As some of you may know, I’m now employed full-time at a computer firm doing web design and program work (I have more to say on this, but I’ll keep that for a later post). It’s a Drupal-heavy shop (with a significant though minor WordPress presence). Because of this switch for me, I’ve been wanting to re-organise my development directories to isolate projects from one another so that the git repo has only files relevant to the actual project (i.e. why keep up with WordPress files when they’re easily available?) and that my local test environment has access to all project files (e.g. I’ve set up a WordPress test site at wordpress.lan which can access all of my WP-related projects).
In addition to this desire (nay, necessity), I’ve also made a switch from using Kdevelop (which I love) to using Eclipse. This is mainly so that I can utilise Xdebug straight from my IDE (which is very handy). Because Eclipse likes to use different directories for its projects, I thought I would incorporate this into my changes.
As a result, I’ve done the following:
- Everything is located within ~/workspace (still)
- There are three special directories: archives (for old projects), sources (for upstream sources, like jQuery plugins, which can be used in multiple projects), and [workname] (for all projects with my new job — though I hope to integrate this into my regular schema)
- In addition to the special ‘root’ directories, there are regular project-area directories: joomla, drupal, wordpress, interlude, laravel, android, and openframeworks.
- Within each project-area directory, there is a single special directory (sources) where I place anything I do not maintain there (e.g. core Joomla distribution, third party plugins, etc) in both directory and zip/tarball (in case I’ve changed anything). For example, my WordPress sources directory has a wordpress directory along with buddypress, debug-bar, etc. I have a global Git ignore directive for the sources directory so that none of these appear in my repo. These ignore directives are in addition to any kind of sensitive data (e.g. config files) and user-generated data (caches, uploads, etc).
- Beside the sources directory, I have directories for each of my own projects (a lot in WordPress: media-libraries, adjunct-db, activists-without-lobbies, etc). Each of those directories are separate Git repos (and most are available on GitHub).
- Within the [project-area]/sources/[project-area]/ directory, I add symlinks in the proper locations for my own projects (all WP plugins are symlinked in sources/wordpress/wp-content/plugins/*) so that when I load the test site, I can access them.
- Apache is configured somewhat logically as domains using the .lan TLD (e.g. wordpress.lan, joomla.lan, drupal.lan, etc) to point to the [project-area]/sources/[project-area]/ directory.
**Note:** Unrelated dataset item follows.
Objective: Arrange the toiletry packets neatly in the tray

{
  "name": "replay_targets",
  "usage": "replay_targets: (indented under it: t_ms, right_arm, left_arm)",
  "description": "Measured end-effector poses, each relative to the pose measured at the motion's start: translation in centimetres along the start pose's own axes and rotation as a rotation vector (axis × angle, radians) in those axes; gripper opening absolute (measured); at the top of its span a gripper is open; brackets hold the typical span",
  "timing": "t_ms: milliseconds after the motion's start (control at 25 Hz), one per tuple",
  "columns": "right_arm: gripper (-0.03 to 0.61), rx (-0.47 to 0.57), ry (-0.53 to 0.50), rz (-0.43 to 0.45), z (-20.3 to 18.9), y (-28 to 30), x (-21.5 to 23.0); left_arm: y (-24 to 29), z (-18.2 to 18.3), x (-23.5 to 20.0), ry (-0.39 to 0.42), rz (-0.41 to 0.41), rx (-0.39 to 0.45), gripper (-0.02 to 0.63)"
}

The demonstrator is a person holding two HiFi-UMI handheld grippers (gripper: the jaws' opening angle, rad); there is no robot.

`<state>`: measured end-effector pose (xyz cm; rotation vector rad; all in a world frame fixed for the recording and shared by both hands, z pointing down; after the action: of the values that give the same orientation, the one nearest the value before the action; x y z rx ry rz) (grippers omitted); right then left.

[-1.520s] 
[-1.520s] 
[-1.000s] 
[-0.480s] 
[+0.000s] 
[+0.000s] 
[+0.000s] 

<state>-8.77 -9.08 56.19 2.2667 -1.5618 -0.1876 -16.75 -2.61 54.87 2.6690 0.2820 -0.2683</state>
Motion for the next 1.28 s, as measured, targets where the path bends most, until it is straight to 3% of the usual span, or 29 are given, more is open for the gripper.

Xdebug is also configured to work here.
- MySQL is also configured for easy usage. I use a single test user (e.g. test) which has a wildcard access to all databases prefixed by that name (so test_joomla and test_wordpress are automatically accessible by the test user). I use a silly password (it’s my dev environment so I don’t really need anything more secure than “pleasework”).
As I mentioned above, I’ve switched to using Eclipse. I’ve set up a number of workspaces within Eclipse that reflect the organisation above: each workspace is dedicated to a particular project area, and I’ve created workspace projects within that workspace for each of my projects in addition to the [project-area] source and any major third party extensions which I use often (mainly for faster reference).
Lastly, I’ve switched to using the git-flow branching method (and I’m slowly migrating everything I’m still actively working with to this). Being able to use Xdebug from the IDE is all the more possible with this methodology because I am no longer worried about committing to the repo a debugging echo (or var_dump, printf, etc) — all of that data is available using the debugger. Now, every commit is useful (though I still need to work on committing more often).